On the one hand, Vucic shares the pro-Russian sentiment felt by most Serbs entirely. On the other, Serbia’s reputation as Russia’s biggest fan in Europe has become something of an embarrassment – given Vucic’s determination to ease Serbia into the European fold – and given Europe’s tough line on the Kremlin, post-Crimea.
That explains why, in his recent Financial Times interview on May 15, he was at pains to insist that Serbia would not behave like Russia’s “Trojan Horse” in the EU – and that he had apparently told President Vladimir Putin to his face that EU membership remains Serbia’s top priority.
After the election and change of power in Italy, however, it is questionable whether Serbia will have to downplay its Russian connections so much.
The presence in the new Italian government of the far-right, pro-Russian League is the important factor here.
League leader Matteo Salvini, Italy’s new Interior Minister, has made no secret of his pro-Russian sympathies.
On the campaign trail, he described continued EU sanctions on Moscow as an act of “insanity’, calling Russia a “friendly neighbour” – and, echoed Hungary’s Viktor Orban word for word by claiming that the real problem in Europe was not Russia but illegal immigration and militant Muslims.
The League, of course, is not the only party in Italy’s new government, or even the senior partner; that role goes to Five Star.
Still, a new government in Rome containing the League will clearly be friendlier to Moscow and less biddable to Brussels than its centre-left predecessor – which can only be good news for those countries in Eastern Europe and the Balkans that cherish ties with Moscow and chafe against the sanctions regime.
Meanwhile, as Europe’s eyes are concentrated anxiously on Italy, another less important election, but also close to home as far as the Balkans is concerned, may confirm the tilt in Europe towards the Kremlin.
Little Slovenia goes to the polls on Sunday in an election that is tipped to see right-winger Janez Jansa returned to power.

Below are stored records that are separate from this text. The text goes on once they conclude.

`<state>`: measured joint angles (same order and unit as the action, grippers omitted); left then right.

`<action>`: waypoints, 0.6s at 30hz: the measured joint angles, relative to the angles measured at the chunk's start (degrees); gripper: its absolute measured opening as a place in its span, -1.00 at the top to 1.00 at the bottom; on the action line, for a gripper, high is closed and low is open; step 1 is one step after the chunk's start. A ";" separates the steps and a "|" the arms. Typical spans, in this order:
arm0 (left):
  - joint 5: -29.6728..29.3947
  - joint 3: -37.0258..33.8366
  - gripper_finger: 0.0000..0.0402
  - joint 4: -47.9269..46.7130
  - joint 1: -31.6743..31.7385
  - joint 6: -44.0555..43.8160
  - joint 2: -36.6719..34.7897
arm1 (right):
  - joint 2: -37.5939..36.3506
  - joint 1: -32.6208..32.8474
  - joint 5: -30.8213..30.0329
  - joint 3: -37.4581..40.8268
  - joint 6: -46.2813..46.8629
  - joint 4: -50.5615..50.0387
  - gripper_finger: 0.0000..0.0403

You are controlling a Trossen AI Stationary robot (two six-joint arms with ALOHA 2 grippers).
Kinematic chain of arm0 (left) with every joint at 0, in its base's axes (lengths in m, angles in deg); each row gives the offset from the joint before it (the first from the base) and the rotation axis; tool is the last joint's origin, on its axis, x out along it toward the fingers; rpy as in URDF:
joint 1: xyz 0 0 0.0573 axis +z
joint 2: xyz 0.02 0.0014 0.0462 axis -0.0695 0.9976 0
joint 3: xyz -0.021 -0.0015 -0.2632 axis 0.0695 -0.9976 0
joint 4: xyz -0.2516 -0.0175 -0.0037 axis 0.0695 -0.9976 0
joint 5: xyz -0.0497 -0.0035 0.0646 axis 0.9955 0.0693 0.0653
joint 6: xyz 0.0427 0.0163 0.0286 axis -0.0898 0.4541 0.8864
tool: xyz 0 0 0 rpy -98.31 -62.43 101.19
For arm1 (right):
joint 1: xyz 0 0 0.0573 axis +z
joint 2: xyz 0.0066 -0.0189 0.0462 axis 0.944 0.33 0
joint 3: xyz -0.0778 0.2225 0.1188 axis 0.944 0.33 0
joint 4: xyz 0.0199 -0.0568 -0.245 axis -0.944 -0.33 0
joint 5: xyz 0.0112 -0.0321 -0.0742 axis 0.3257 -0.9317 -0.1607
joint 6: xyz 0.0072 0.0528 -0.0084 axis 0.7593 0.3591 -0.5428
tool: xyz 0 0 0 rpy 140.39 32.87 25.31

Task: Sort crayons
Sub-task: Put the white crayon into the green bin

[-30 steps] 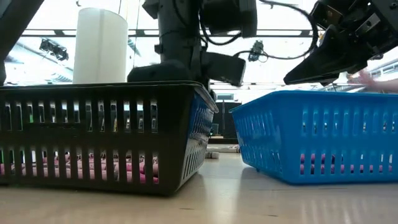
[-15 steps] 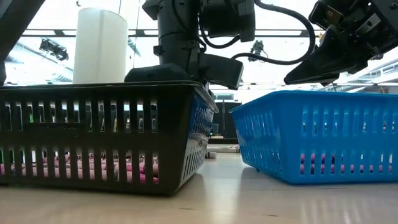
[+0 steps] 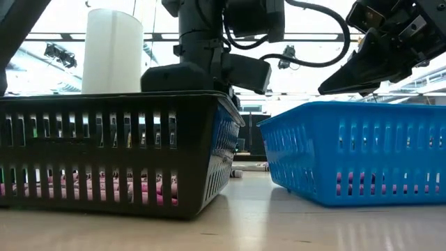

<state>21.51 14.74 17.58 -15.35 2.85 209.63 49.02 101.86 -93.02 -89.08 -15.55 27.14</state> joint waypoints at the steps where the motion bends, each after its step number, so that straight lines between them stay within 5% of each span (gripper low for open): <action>1: 0.20 -0.15 0.10 0.58 0.28 0.24 0.00 | 0.00 0.00 0.00 0.00 0.00 0.00 0.62; 10: 6.16 -3.41 0.37 2.62 3.28 0.52 -0.01 | 0.02 -0.01 0.02 0.04 0.00 -0.28 0.62; 18: 0.83 -3.87 0.83 2.86 2.59 1.02 -0.11 | 0.02 0.00 0.02 0.04 0.00 -0.13 0.62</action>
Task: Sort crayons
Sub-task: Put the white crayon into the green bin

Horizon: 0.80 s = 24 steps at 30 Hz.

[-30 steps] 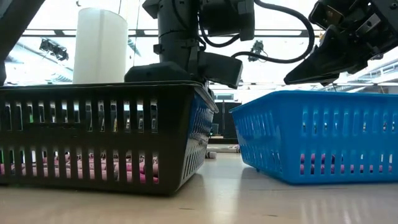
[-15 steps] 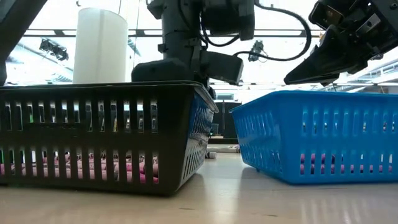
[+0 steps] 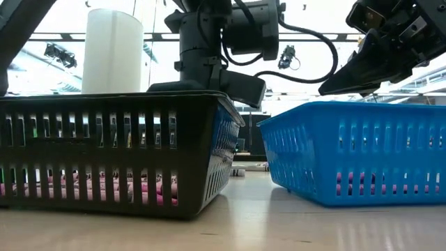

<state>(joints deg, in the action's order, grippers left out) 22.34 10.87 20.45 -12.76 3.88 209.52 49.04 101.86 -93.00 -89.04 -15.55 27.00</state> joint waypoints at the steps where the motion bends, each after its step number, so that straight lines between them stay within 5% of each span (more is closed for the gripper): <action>1: -0.66 0.00 0.88 -0.11 -0.18 0.00 -0.05 | 0.00 0.00 0.00 0.00 0.00 0.02 0.62; 16: -1.37 -0.24 0.91 -8.22 -1.15 -5.90 -6.69 | 0.00 1.55 -0.02 0.00 -1.07 0.66 0.62; 24: 3.64 -0.18 0.91 -11.78 -4.83 -11.86 -13.88 | 0.00 1.55 0.39 0.00 -1.29 1.09 0.62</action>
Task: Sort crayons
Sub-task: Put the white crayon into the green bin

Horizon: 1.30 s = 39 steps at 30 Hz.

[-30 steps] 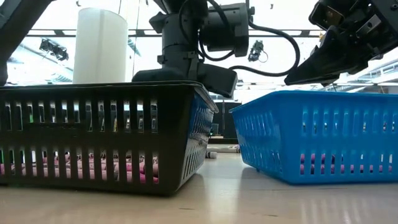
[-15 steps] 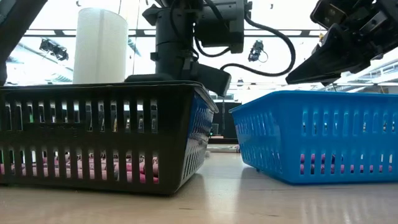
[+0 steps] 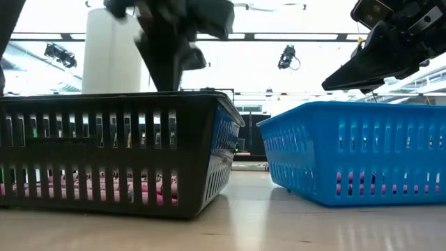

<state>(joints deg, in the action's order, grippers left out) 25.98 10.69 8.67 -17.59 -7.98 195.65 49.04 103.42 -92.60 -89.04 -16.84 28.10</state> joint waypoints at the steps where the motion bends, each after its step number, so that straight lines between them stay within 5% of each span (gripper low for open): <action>1: 0.50 0.00 0.91 -0.48 -0.78 -1.26 -1.07 | 0.00 -0.02 0.00 0.00 -0.03 -0.02 0.62; 9: 1.08 0.02 0.91 -3.18 -7.40 -9.41 -5.70 | 0.00 0.00 0.02 -0.02 0.00 0.14 0.62; 26: -10.06 0.00 0.91 -12.20 -26.00 -29.32 -6.85 | 0.00 1.22 -0.27 -0.07 0.26 3.93 0.62; 39: -17.48 -4.67 0.91 -15.92 -32.99 -38.81 -6.82 | 0.00 1.22 -0.39 -0.07 0.24 4.74 0.62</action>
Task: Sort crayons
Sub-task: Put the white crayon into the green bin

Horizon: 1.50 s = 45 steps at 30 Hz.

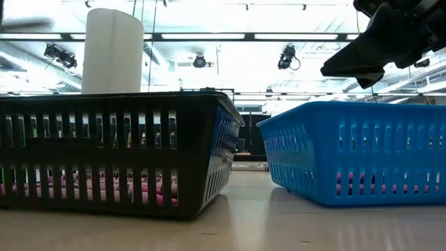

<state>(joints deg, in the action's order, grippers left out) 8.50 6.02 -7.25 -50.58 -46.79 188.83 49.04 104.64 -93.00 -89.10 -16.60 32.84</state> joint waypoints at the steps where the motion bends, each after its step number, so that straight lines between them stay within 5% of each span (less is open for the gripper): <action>1: 0.41 -1.55 0.91 0.14 -0.39 -0.91 0.02 | -0.02 0.00 0.00 0.02 0.02 -0.02 0.62; 14: 14.06 -19.77 0.89 12.56 -0.83 -7.21 0.04 | 0.00 -0.55 -0.05 0.00 -0.42 -0.03 0.62; 23: 16.18 -18.80 0.32 10.35 1.84 -6.13 -0.79 | 0.00 -0.68 -0.04 0.02 -0.92 -0.07 0.62; 29: 6.77 -11.36 0.21 0.36 4.97 -1.11 -1.19 | -0.02 -0.72 -0.04 0.02 -1.77 -0.26 0.62; 34: 0.31 -10.06 0.21 1.86 8.76 7.43 -1.18 | 0.00 -0.72 -0.04 0.02 -1.91 -0.66 0.62; 45: -4.50 -10.32 0.20 20.48 19.60 27.21 -1.10 | -0.02 -0.73 -0.04 0.02 -1.97 -1.04 0.62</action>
<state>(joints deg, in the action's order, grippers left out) 4.00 -4.30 13.23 -30.99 -19.58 187.73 49.02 103.91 -93.04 -89.08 -18.56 31.80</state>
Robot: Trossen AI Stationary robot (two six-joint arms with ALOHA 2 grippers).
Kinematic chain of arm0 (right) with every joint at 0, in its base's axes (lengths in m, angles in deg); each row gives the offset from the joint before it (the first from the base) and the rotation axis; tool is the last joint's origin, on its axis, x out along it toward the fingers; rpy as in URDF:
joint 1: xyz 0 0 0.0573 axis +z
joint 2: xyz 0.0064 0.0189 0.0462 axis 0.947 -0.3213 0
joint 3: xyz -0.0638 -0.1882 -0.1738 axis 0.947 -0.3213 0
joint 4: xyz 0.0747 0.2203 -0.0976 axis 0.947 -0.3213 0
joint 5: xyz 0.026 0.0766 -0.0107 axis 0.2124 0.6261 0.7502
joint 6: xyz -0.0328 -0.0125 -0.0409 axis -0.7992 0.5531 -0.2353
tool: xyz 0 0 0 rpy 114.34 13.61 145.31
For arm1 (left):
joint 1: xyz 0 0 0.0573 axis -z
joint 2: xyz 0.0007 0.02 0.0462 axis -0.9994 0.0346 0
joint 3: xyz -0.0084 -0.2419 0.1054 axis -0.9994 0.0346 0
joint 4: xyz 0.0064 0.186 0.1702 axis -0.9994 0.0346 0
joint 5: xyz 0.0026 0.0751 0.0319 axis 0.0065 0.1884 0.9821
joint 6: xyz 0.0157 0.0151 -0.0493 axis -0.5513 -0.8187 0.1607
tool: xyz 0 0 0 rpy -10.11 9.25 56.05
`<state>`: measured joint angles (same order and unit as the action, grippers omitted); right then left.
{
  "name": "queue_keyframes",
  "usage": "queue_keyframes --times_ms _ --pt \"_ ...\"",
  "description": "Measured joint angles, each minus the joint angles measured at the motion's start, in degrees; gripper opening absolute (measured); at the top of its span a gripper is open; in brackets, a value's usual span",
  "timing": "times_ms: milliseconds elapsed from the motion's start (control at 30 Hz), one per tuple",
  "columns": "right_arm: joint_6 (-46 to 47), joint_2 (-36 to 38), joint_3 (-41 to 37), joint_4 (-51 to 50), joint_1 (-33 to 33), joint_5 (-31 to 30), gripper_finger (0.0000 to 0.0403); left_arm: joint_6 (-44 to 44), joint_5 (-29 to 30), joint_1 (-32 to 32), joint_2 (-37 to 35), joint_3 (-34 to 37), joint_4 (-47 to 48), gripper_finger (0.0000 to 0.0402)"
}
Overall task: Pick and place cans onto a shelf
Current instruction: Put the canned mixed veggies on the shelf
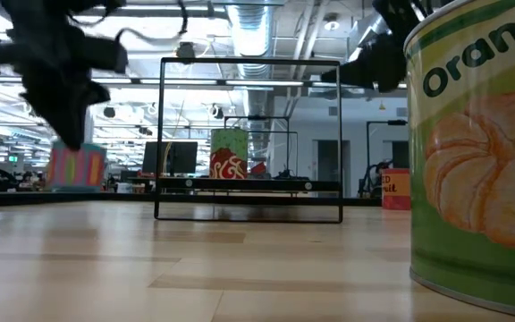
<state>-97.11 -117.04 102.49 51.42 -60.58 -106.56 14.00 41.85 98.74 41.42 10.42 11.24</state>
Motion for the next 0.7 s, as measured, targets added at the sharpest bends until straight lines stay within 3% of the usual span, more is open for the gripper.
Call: queue_keyframes --times_ms 167,300,567,700 --pt "2.2 3.7 5.8 -11.8 2.8 0.0 0.0009 -4.7 -2.3 0.7 -6.8 -2.3 0.4 0.0003" --pt "4.6 5.4 10.4 -22.4 6.2 0.4 0.0009 -7.2 -4.5 4.8 -8.8 -4.8 -1.4 0.0002" --pt "9.1 3.1 22.1 -39.6 12.7 11.3 0.0009 -15.5 -4.6 15.3 -1.8 -14.9 -5.6 0.0001" --pt "10.2 -0.3 28.2 -42.4 13.5 19.5 0.0019 -21.3 -8.6 18.5 4.0 -21.4 -5.4 0.0001"
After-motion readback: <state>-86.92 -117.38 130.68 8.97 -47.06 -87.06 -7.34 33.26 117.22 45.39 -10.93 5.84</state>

Jansa’s Slovene Democratic Party is well ahead of centrist and leftist rivals in the latest polls, though with some 40 per cent of voters still undecided, there is everything to play for.
If Jansa does become Slovenia next leader, however, another brick in Europe’s anti-Russian wall will have loosened, given Jansa’s close ties to Hungary’s Orban, whose hostility to EU sanctions on Russia is a given.